Comment les professionnels IT réagissent lorsque leur spécialité technique devient obsolète
Que se passe-t-il pour les professionnels lorsqu’une technologie dont ils ont fait leur spécialité est en déclin? C’est l’expérience qu’ont vécu de nombreux développeurs il y a deux décennies avec l'abandon progressif de Flash. Des chercheurs ont analysé le phénomène avec des enseignements sur le fonctionnement du marché de l’emploi dans la tech.
En avril 2010, Steve Jobs annonce dans une lettre qu'Apple ne supportera plus le format Flash «parce qu’il ne répond pas à l’ère du mobile», une année plus tard c’est au tour d’Android d’abandonner cette technologie web. Depuis, le format a progressivement disparu poussant finalement Adobe a annoncer la mort de Flash pour 2020.
Comment les développeurs spécialisés dans cette technologie ont-ils réagi à ce déclin rapide? C’est ce qu’ont analysé des chercheurs du MIT et de l’Université de Penn dans un papier publié en septembre ("The Death of a Technical Skill"). Ils en tirent plusieurs leçons sur le marché de l’emploi dans la tech et ses effets sur l’adoption des technologies.
Les effets d’une hyper-réactivité
Statistiquement, l’étude montre que les offres d’emploi mentionnant Flash se sont effondrées après l’annonce d’Apple, avec un déclin de plus de 80% entre 2010 et 2015. En même temps, le salaire moyen des spécialistes Flash s’est maintenu à un niveau relativement stable.

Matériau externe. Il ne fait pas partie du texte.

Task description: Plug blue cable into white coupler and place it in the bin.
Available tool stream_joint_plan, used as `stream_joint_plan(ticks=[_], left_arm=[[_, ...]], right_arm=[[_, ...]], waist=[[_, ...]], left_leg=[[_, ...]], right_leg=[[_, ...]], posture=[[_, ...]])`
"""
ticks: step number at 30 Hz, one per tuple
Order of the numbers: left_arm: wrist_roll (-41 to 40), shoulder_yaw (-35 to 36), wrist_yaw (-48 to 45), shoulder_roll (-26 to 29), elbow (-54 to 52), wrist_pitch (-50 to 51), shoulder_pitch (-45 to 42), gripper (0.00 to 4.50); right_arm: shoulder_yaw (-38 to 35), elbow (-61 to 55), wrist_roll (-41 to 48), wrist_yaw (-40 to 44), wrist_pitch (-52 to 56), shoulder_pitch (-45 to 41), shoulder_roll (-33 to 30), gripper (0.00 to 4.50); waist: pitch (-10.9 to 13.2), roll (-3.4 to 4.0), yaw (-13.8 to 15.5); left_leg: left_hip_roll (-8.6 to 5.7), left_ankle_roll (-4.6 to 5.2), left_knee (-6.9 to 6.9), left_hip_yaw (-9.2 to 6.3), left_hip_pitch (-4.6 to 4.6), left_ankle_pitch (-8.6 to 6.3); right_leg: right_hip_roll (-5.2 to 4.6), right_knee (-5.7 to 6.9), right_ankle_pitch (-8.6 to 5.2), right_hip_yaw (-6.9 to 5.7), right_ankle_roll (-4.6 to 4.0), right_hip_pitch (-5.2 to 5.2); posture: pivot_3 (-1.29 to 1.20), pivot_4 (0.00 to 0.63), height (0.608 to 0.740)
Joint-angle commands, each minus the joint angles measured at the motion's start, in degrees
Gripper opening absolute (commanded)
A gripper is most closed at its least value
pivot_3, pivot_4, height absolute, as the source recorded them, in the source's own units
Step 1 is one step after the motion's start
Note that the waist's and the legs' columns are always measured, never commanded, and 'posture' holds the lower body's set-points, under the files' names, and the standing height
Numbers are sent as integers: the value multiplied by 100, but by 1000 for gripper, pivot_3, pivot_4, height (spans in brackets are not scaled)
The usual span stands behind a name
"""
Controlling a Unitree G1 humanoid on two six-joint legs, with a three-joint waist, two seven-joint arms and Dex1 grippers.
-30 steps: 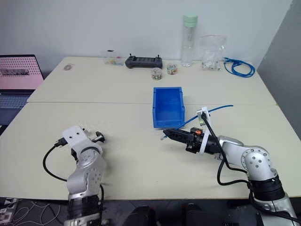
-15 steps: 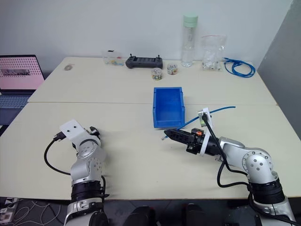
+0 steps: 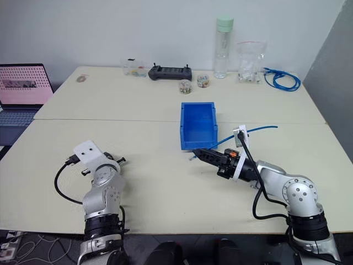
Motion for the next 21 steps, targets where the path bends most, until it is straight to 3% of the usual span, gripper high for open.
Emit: stream_joint_plan(ticks=[1, 4, 7, 12, 17, 21], left_arm=[[-473, -1188, -2171, 1014, -1152, 950, 757, 801], [-1211, -2078, -5128, 2491, -2079, 491, 1463, 801], [-1057, -2756, -6553, 3020, -1832, -361, 1380, 801], [-246, -4032, -8019, 2480, 43, -2081, 261, 801], [117, -4262, -8696, 1970, 1603, -3134, -528, 801], [189, -4280, -9121, 1834, 2161, -3569, -695, 801]], right_arm=[[-61, -547, -326, 208, -40, -95, -228, 162], [271, -827, -1054, 795, -65, -375, -676, 162], [618, -832, -1726, 1237, -279, -562, -818, 162], [1624, -603, -3292, 2147, -1009, -775, -900, 162], [2094, -353, -4234, 2769, -1537, -786, -933, 162], [2203, -115, -4690, 2926, -1788, -691, -786, 162]], waist=[[1, 1, -33], [7, 13, -54], [19, 31, -49], [19, 31, -46], [19, 31, -50], [18, 30, -54]], left_leg=[[0, 0, -2, 1, 0, 0], [1, -4, -8, 0, 0, 0], [5, -4, -9, 4, -1, 0], [8, -1, -8, 1, -1, 1], [5, 0, -1, 0, -13, 0], [5, 1, -1, -3, -11, 0]], right_leg=[[1, 0, 0, 2, 0, 0], [3, 1, -3, -1, -4, -7], [0, -18, -9, -2, -16, -8], [6, -17, -23, -8, 4, -4], [4, -19, -5, -8, -16, -8], [5, -18, -5, -13, -14, -7]], posture=[[0, 150, 740], [0, 150, 740], [0, 150, 740], [0, 150, 740], [0, 150, 740], [0, 150, 740]])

Selon les chercheurs, cette évolution est liée à la très grande élasticité des professionnels de la tech. Leur travail avec des groupes de développeurs concernés par la disparition de Flash apportent divers enseignements. Ainsi les spécialistes IT sont aux aguets par rapport à leurs compétences et s’orientent à ce que disent les firmes leaders. Suite à la décision d’Apple, nombre de développeurs Flash ont vite cherché à acquérir de nouvelles compétences et à quitter le domaine avant même que la demande ne chute. Et pour ce faire ils ont principalement choisi de postuler pour des jobs différents leur permettant de développer ces compétences en emploi, quitte à être moins rémunérés. Au niveau du marché dans son ensemble, l’offre en spécialistes a ainsi décliné de façon alignée avec la demande, ce qui explique la stabilité des salaires.

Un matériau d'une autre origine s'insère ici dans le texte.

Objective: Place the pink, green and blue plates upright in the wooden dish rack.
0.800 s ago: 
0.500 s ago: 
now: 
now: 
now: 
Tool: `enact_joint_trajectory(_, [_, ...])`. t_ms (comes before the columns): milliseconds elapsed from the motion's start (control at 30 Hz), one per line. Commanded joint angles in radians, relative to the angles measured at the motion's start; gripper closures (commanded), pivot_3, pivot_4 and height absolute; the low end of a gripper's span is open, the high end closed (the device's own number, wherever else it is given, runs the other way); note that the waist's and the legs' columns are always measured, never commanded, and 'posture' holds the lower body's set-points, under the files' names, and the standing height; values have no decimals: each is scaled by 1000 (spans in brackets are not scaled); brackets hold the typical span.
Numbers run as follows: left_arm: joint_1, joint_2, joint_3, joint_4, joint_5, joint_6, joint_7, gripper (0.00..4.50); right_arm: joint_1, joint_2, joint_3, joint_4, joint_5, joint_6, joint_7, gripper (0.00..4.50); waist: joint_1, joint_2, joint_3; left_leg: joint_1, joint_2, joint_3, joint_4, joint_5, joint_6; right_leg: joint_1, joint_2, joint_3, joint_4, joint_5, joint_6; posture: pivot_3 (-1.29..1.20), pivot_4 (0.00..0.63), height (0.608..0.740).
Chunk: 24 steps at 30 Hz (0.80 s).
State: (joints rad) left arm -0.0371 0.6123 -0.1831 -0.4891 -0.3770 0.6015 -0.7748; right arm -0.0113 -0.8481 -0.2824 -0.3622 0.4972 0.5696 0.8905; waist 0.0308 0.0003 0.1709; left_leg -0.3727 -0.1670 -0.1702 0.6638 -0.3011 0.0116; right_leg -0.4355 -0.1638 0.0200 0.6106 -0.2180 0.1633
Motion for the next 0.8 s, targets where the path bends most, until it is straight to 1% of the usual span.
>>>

Un phénomène propre au domaine technologique
Les chercheurs soulignent combien cette élasticité est liée au secteur technologique, avec d’une part de nouveaux domaines émergents en permanence vers lesquels les spécialistes peuvent se réorienter, et d’autre part des voies aisées pour acquérir les nouvelles compétences.

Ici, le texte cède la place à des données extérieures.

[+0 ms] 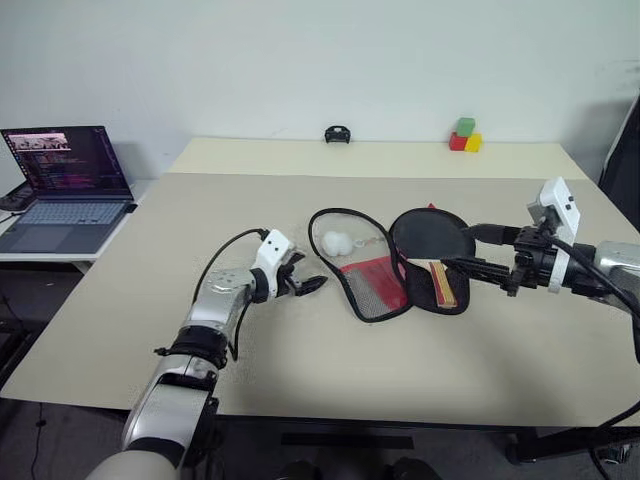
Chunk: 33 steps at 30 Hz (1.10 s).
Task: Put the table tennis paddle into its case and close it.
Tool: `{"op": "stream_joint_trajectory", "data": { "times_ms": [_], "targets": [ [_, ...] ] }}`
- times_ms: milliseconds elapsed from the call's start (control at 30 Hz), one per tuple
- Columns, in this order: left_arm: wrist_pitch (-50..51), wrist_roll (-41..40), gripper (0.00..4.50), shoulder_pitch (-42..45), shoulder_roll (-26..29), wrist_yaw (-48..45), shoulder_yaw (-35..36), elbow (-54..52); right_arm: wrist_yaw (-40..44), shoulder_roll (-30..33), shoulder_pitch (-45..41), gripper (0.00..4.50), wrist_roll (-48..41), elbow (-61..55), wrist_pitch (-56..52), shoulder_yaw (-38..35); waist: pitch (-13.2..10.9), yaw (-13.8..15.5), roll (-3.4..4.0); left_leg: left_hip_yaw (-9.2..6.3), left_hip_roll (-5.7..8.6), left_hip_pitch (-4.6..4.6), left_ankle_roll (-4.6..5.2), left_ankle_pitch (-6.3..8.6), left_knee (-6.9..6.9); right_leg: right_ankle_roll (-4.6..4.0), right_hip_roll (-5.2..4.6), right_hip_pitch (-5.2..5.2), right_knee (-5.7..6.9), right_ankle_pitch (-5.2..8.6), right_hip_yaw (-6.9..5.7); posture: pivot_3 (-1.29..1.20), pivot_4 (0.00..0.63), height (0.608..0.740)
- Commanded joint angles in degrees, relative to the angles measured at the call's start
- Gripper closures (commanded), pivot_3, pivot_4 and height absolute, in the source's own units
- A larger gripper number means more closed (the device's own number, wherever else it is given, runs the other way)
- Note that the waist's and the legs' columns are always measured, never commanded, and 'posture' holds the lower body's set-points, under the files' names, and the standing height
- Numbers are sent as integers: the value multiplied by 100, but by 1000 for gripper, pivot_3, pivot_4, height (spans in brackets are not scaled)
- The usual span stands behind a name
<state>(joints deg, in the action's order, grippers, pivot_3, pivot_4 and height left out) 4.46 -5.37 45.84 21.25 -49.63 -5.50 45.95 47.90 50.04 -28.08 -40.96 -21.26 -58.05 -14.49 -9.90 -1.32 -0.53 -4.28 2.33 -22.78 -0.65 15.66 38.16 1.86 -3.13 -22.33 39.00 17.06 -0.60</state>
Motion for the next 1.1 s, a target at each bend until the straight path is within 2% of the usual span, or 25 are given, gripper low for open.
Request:
{"op": "stream_joint_trajectory", "data": {
  "times_ms": [33,200,433,600,733,967,1100],
  "targets": [
    [-323,118,0,342,-178,-103,-55,340,75,173,12,17,-58,-154,214,-176,-1,-1,-1,0,0,0,0,0,1,0,0,0,1,0,0,0,150,740],
    [-507,156,0,766,-520,-203,-79,586,-1,187,130,17,-121,-266,205,-251,-5,-13,-8,0,-1,0,0,0,1,0,1,0,2,0,-1,0,150,740],
    [-334,-302,0,1825,-1330,-529,142,407,-217,242,353,17,-246,-522,93,-470,-13,50,-21,-2,4,-9,0,0,10,3,0,0,0,-1,-4,0,150,740],
    [-680,-224,0,2654,-2061,-120,299,1401,-484,246,580,17,-303,-704,-20,-685,-15,112,-25,3,4,-7,0,0,10,3,1,0,-1,-1,-7,0,150,740],
    [-947,-103,0,2979,-2418,343,409,2016,-765,244,700,17,-340,-808,-173,-775,-18,93,-29,10,3,1,1,0,5,4,2,0,2,-1,-7,0,150,740],
    [-1228,-63,0,2631,-2096,-153,390,1711,-1081,107,912,17,-289,-761,-126,-696,-18,79,-29,14,0,6,2,-2,0,4,4,-1,5,-1,-4,0,150,740],
    [-947,-364,0,1818,-1490,-1036,414,526,-1337,-127,828,17,-68,-379,-80,-311,-17,40,-27,16,-3,12,-15,-12,-2,3,4,0,6,-1,1,0,150,740]
  ]
}}
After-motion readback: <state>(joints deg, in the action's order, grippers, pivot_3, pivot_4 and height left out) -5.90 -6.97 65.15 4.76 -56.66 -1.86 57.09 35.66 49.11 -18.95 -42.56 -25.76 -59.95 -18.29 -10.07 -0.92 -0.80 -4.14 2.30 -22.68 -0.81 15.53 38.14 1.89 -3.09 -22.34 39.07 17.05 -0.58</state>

Peu d’impact sur l’adoption des technologies
Cette grande élasticité a aussi pour effet que l’adoption des technologies est peu dépendante du marché des spécialistes. Si une reconversion était moins aisée, il pourrait y avoir un excès de spécialistes dans des technologies dépassées, si bien que leurs salaires baisseraient et que les entreprises pourraient être tentées d’y recourir pour des motifs économiques - l’adoption de nouvelles technologies s’en trouverait freinée. Si au contraire, ils quittaient le marché en déclin à un rythme trop rapide, ils ne pourraient pas satisfaire la demande restante et les salaires augmenteraient, poussant au contraire les entreprises à se défaire encore plus rapidement des technologies dépassées.